Suddenly Virgil did know it. Not as a firelight story but as a raw and terrible truth.

He remembered.

Another man, another dog. More blood, enough to pool and glisten. Later there had been more men, more dogs. Static and screams and silence. Silence that grew and echoed and settled deep-

His head hurt.

He didn't feel it, when the man below him tensed. The mercenary rolled them both, plucking Virgil's dagger from his hand in the same, smooth movement.

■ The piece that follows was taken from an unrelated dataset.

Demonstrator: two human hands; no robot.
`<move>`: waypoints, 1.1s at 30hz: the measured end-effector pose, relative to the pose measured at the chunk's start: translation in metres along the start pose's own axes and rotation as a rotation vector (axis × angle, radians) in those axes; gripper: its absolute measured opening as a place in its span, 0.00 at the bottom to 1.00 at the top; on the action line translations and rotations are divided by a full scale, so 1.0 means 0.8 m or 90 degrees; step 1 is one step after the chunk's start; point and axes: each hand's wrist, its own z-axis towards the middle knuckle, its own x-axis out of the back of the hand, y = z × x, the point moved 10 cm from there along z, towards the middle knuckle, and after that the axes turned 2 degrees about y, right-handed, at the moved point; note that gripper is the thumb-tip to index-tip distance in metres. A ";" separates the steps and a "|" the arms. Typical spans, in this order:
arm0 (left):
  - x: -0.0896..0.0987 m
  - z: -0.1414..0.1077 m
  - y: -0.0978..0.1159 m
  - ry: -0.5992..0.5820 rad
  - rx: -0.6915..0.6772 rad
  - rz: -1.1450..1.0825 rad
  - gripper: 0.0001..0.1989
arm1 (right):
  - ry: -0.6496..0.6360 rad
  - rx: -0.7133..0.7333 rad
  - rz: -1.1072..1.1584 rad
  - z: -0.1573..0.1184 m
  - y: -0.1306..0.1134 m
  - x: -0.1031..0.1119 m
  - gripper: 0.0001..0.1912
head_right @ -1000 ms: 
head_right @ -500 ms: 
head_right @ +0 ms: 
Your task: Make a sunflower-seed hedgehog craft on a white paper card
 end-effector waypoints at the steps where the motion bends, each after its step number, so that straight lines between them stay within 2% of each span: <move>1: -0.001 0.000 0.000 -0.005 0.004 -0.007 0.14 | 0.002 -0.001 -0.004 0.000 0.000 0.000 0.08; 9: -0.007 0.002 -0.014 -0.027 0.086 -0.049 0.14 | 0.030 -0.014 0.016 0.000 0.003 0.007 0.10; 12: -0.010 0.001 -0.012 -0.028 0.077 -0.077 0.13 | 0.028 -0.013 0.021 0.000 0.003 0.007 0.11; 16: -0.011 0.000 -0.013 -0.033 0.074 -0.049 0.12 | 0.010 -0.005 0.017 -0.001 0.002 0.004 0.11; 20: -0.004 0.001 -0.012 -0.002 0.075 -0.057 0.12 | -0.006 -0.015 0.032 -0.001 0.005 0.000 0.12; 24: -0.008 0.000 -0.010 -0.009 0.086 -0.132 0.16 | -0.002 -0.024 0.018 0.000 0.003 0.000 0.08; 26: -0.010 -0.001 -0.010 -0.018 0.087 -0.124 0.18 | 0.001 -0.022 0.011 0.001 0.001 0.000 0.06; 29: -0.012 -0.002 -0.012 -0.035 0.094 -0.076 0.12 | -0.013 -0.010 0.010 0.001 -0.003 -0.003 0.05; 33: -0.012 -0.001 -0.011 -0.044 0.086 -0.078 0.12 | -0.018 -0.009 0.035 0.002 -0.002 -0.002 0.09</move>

Virgil closed his eyes and lifted his chin, offering his throat to the blade.

'Go deeper,' he thought.

He didn't want to die with those memories in his head. Better to go further, to listen to the mercenary's slow, steady breathing and find within it the sound of the waves on shore. If he was going to remember, he wanted to remember the lake and the twilight songs of frogs. He'd forgotten so much, and it was so sweet to see it now, to imagine that perhaps it was where he would be going.

“You had me, I admit that,” the mercenary said, “Impressive, but I don't think you really thought this through.”

The wolf soul didn't think. It hunted, and Virgil had given himself over to it. Had left everything else behind to walk its trail and he was angry, angry to be awake again, to know-

(-hunted as the dogs had hunted, rooting out the children from their hidden places-)

No. If you must go deep, go deeper.

The lake. Sand drifting down from his hand and into the current. A golden curl that sparkled as it drifted. His mother's scent, melted tallow and ripe plum.

A gunshot.

Virgil would have taken it for a memory, but the pressure of the blade against his skin disappeared as the mercenary threw himself to one side. A hand settled on his shoulder, fingers digging into the tender flesh under his collarbone until Virgil gasped and opened his eyes.

The mercenary's high-boned, angular face was close to his own. He wore glasses, and behind their lenses his eyes were narrow and very blue. “You'll have to die later, I'm afraid,” he said, “We have company.”